If you're using Airflow 1.x, use the Airflow lineage plugin with acryl-datahub-airflow-plugin <= 0.9.1.0.

This plugin registers a task success/failure callback on every task with a cluster policy and emits DataHub events from that. This allows this plugin to be able to register both task success as well as failures compared to the older Airflow Lineage Backend which could only support emitting task success.

Setup

  1. You need to install the required dependency in your airflow.
pip install acryl-datahub-airflow-plugin
note

The DataHub Rest emitter is included in the plugin package by default. To use DataHub Kafka install pip install acryl-datahub-airflow-plugin[datahub-kafka].
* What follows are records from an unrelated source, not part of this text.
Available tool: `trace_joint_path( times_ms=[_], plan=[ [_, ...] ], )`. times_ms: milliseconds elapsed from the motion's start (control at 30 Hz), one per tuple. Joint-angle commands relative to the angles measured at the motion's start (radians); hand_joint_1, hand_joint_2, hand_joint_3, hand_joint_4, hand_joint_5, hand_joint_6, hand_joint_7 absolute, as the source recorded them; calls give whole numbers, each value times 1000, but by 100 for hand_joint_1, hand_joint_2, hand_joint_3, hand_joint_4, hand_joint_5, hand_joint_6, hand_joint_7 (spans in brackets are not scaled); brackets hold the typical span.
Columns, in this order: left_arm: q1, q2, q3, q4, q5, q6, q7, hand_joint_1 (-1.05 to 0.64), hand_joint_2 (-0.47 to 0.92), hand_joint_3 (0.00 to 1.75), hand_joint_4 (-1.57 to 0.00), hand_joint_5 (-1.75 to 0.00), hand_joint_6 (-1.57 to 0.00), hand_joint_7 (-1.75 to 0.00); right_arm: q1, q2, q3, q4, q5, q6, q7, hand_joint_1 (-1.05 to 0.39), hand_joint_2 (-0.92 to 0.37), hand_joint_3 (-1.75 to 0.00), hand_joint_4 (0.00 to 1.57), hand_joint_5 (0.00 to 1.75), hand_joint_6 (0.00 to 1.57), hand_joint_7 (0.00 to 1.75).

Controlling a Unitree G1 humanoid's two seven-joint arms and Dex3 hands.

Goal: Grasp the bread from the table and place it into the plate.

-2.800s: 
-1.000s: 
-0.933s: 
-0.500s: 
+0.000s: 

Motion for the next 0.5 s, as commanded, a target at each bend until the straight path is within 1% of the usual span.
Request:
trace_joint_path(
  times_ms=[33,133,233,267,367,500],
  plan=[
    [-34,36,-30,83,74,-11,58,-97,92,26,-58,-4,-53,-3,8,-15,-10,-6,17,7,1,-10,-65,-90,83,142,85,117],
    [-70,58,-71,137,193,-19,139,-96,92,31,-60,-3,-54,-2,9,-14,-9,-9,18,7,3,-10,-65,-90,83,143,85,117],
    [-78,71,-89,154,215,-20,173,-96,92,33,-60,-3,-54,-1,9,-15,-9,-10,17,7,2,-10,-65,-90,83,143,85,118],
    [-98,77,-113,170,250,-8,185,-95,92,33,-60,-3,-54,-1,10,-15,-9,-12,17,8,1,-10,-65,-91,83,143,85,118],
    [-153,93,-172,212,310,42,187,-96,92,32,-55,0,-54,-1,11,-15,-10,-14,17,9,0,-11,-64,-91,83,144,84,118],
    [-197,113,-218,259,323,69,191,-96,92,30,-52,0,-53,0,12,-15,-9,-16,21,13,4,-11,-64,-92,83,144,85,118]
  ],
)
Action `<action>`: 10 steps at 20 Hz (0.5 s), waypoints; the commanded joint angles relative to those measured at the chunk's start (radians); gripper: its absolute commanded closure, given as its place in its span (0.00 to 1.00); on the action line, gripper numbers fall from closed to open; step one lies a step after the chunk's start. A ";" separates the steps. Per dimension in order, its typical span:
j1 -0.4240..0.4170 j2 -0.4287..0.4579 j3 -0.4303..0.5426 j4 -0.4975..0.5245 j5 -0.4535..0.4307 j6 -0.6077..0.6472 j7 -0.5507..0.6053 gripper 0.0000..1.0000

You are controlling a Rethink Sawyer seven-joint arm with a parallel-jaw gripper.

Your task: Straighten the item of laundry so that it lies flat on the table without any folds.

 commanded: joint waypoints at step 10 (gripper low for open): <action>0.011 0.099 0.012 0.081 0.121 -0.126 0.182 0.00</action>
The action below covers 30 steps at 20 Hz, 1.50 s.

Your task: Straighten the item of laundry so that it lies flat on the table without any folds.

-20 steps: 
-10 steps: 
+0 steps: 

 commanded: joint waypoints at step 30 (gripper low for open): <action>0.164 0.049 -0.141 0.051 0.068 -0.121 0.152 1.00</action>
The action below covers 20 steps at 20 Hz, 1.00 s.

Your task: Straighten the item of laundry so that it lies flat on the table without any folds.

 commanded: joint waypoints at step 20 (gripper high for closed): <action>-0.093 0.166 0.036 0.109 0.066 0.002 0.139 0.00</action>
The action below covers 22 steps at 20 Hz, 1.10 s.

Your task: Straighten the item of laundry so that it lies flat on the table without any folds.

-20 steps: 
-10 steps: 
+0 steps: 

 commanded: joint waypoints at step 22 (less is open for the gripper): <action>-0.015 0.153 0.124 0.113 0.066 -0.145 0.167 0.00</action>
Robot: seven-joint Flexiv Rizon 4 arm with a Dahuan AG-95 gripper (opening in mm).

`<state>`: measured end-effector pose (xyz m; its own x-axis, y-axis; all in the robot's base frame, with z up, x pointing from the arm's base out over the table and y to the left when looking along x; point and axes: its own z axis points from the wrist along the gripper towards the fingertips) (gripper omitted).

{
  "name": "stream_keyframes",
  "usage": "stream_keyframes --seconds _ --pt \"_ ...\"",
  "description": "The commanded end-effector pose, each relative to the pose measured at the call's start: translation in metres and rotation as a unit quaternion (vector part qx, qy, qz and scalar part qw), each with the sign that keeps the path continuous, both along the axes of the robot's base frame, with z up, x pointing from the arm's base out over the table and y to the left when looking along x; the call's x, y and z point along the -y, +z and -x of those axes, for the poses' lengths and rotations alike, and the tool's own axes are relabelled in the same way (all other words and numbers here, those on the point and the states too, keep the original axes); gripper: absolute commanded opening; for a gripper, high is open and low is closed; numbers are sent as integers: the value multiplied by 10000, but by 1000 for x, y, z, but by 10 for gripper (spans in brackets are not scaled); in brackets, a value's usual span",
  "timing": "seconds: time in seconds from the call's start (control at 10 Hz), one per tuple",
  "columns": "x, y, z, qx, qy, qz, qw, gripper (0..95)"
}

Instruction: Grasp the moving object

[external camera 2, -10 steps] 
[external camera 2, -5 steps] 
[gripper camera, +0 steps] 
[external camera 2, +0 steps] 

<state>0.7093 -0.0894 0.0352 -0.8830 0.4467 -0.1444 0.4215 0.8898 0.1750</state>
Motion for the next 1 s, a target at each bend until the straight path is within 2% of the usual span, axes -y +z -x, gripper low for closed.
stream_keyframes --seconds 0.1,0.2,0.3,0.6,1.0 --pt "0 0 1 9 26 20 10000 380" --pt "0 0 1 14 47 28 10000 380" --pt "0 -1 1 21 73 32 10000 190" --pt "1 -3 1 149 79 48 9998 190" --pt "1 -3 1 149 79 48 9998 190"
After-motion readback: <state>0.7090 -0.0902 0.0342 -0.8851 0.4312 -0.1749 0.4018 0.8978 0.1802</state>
  1. Disable lazy plugin loading in your airflow.cfg. On MWAA you should add this config to your Apache Airflow configuration options.
airflow.cfg
[core]
lazy_load_plugins = False
  1. You must configure an Airflow hook for Datahub. We support both a Datahub REST hook and a Kafka-based hook, but you only need one.

    # For REST-based:
    airflow connections add --conn-type 'datahub_rest' 'datahub_rest_default' --conn-host 'http://datahub-gms:8080' --conn-password '<optional datahub auth token>'
    # For Kafka-based (standard Kafka sink config can be passed via extras):
    airflow connections add --conn-type 'datahub_kafka' 'datahub_kafka_default' --conn-host 'broker:9092' --conn-extra '{}'
  2. Add your datahub_conn_id and/or cluster to your airflow.cfg file if it is not align with the default values. See configuration parameters below

    Configuration options:

    NameDefault valueDescription
    datahub.enabledtrueIf the plugin should be enabled.
    datahub.conn_iddatahub_rest_defaultThe name of the datahub connection you set in step 1.
    datahub.clusterprodname of the airflow cluster
    datahub.capture_ownership_infotrueIf true, the owners field of the DAG will be capture as a DataHub corpuser.
    datahub.capture_tags_infotrueIf true, the tags field of the DAG will be captured as DataHub tags.
    datahub.capture_executionstrueIf true, we'll capture task runs in DataHub in addition to DAG definitions.
    datahub.graceful_exceptionstrueIf set to true, most runtime errors in the lineage backend will be suppressed and will not cause the overall task to fail. Note that configuration issues will still throw exceptions.
  3. Configure inlets and outlets for your Airflow operators. For reference, look at the sample DAG in lineage_backend_demo.py, or reference lineage_backend_taskflow_demo.py if you're using the TaskFlow API.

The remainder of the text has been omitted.